It was the first day of the autumn term at Old Gate College, the furthest scholarly outpost of the University of London, its walled campus a leafpit of learning that nestled between the pristine golf courses and boutique villages of commuter Surrey.
A new intake of undergraduates was congregating in the great hall of the historic Founders Hall to pay residence fees, some still clinging to the parents who had driven them there, others queuing alone and casting around for friendly faces.
Melanie Holden – known to her friends as ‘Laney’, from Kent, reading English Literature and Drama, likes Ionesco and Curly- Wurlys, has a cuddly dinosaur called Eric – was trying to radiate confidence, but was way out of her comfort zone, her intimidation compounded when she spotted that term’s man bait in a parallel queue. The girl was exquisitely pretty, flicking her burnished curls as she laughed alongside a handsome olive-skinned hunk who looked like a polo player; they could have stepped out of a Ralph Lauren aftershave ad. They made a great deal of noise, laughing and flirting, radiating glamour and talking orses. The girl had a curious accent which Laney couldn’t immediately place, possibly South African.
Then a smooth, clipped voice said in her ear, ‘She has more eyes following her across the room than a porter in an ocular prosthetics warehouse.’
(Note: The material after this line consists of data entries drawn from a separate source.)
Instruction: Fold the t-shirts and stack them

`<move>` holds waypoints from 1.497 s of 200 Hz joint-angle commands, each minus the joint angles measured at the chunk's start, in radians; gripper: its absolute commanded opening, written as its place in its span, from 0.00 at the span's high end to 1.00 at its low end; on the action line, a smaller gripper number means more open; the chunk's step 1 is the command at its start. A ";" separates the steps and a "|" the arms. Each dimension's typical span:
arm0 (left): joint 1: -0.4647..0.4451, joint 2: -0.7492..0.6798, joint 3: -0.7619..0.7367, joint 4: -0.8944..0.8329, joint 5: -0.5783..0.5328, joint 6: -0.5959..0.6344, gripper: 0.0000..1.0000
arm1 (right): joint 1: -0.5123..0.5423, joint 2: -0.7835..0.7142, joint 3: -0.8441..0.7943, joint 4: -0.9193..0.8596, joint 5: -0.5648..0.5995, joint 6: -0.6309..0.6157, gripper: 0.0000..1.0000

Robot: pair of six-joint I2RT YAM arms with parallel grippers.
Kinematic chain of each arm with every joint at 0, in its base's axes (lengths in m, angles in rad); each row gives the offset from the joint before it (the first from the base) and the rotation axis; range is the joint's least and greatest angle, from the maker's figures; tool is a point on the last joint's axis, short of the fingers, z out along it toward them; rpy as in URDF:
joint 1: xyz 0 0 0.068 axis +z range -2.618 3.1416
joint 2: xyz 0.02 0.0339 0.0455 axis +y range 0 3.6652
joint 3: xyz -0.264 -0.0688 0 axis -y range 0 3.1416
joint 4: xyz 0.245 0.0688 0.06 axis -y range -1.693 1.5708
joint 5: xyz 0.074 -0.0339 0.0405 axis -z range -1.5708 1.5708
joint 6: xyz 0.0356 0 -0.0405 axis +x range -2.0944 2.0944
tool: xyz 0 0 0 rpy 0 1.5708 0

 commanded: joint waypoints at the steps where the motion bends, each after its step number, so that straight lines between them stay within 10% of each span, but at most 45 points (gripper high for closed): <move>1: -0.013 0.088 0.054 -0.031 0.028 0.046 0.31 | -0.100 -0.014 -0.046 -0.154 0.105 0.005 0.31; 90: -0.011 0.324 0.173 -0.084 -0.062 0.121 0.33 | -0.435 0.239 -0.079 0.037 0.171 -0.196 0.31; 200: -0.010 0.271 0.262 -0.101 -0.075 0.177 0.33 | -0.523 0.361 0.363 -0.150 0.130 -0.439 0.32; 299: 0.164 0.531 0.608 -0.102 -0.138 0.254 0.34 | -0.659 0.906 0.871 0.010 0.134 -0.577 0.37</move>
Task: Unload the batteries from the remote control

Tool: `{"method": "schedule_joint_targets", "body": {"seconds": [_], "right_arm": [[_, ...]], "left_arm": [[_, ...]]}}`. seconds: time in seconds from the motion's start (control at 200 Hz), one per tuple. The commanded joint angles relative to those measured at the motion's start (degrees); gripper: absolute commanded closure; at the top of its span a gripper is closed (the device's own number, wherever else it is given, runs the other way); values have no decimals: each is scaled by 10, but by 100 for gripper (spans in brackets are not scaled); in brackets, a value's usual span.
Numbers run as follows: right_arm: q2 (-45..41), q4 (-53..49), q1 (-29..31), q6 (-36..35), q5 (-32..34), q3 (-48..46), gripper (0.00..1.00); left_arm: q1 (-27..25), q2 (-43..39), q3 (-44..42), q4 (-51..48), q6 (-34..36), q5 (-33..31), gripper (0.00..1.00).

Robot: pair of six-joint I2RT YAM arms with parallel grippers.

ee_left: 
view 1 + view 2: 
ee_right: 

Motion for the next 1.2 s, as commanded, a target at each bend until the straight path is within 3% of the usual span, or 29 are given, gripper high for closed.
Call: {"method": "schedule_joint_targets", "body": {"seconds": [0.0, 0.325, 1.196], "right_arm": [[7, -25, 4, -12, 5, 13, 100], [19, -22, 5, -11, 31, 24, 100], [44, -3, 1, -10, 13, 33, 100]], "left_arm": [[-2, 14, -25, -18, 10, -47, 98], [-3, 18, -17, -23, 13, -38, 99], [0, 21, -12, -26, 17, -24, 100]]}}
The oblique joke, delivered with deadpan cool, made her laugh, and she turned to find a handsome stranger, like a highwayman in long leather boots, a floor-length coat and red spotted neckerchief, beside her. The startling light grey eyes were framed with lashes so tangled and dark he just had to be wearing mascara.
They now took a leisurely tour of her body. ‘Great dungarees.’
‘Actually, it’s a playsuit, but thank you.’
‘Does that mean you play dirty?’
‘It’s dry-clean-only, but I’m not.’ She grinned. Tall, buxom and fresh-faced, Laney had always preferred icons to fashion trends and, after several seasons of channelling Toyah, she’d recently begun styling herself on The New Avengers’ Purdey. In truth the pudding-basin haircut was more Victoria Wood than Joanna Lumley, polo-necks emphasised her wide shoulders and big chest, and cat-suits made her look like Super Mario, but she certainly stood out as individual, and the highwayman’s attention was all hers: he couldn’t take his eyes off her.
‘I must warn you that I’m desperately in love with you already,’ he confessed as the queue shuffled forward. ‘Your embonpoint is breathtaking. Simon de Montmorency.’ He held out a long, thin hand tipped with silver-painted nails.
‘Laney Holden.’ She shook it, admiring the silk cuffs and the signet ring featuring an S with a crown above it. She had no idea what an ‘embonpoint’ was, but it sounded wonderfully sophisticated.
‘Do you think you could love me too, Laney?’ he wondered.
‘Oh yes, absolutely.’
‘Marvellous. We can be one another’s first campus futuito.’ The glitter in his eye made it clear that futuito wasn’t an ice-cream flavour. ‘What’s your room like?’
‘I share with a chain-smoking historian called Birgitta.’
‘Then we’ll go to mine. I have a charming westerly aspect on the fourth floor with Grace Jones posters and a cafetière. If you show me a good time, I’ll rustle you up some Arabica afterwards.’
She’d never met anyone like Simon de Montmorency; he had to be the son of mad aristocrats, she decided, and almost certainly gay. As the queue shortened, he kept her in stitches, those pewter eyes focused on her. He was funny, irreverent and fearless, part Withnail, part Noël Coward. Excited to have her first gay friend – an all-girls boarding school in Sussex had limited her opportunities to be a fag hag, which she felt was a thespian rite of passage – she was honoured to be singled out, and disappointed when they had to stop play-flirting to tackle paperwork.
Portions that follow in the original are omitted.